### The problem
Each record below should be output verbatim, without pictures.

:::

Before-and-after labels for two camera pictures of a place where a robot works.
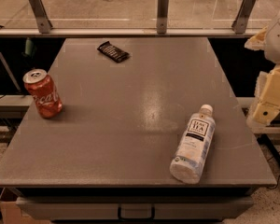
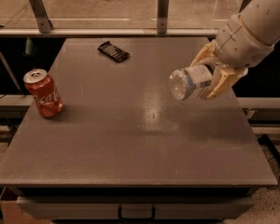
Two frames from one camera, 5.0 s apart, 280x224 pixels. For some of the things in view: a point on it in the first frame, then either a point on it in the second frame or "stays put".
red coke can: x=44 y=91 stays put
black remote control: x=113 y=52 stays put
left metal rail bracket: x=44 y=24 stays put
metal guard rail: x=161 y=32 stays put
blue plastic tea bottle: x=191 y=155 → x=189 y=82
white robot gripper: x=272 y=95 → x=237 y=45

:::

### Answer space
Before-and-after labels for two camera pictures of a place where a robot works.
Two frames from one camera, 5.0 s apart, 280x224 pixels. For some of the things in view: a point on it in the first frame, then either a point on it in the second frame or "stays put".
red coke can: x=44 y=91 stays put
black remote control: x=113 y=52 stays put
left metal rail bracket: x=44 y=24 stays put
metal guard rail: x=161 y=32 stays put
blue plastic tea bottle: x=191 y=155 → x=189 y=82
white robot gripper: x=272 y=95 → x=237 y=45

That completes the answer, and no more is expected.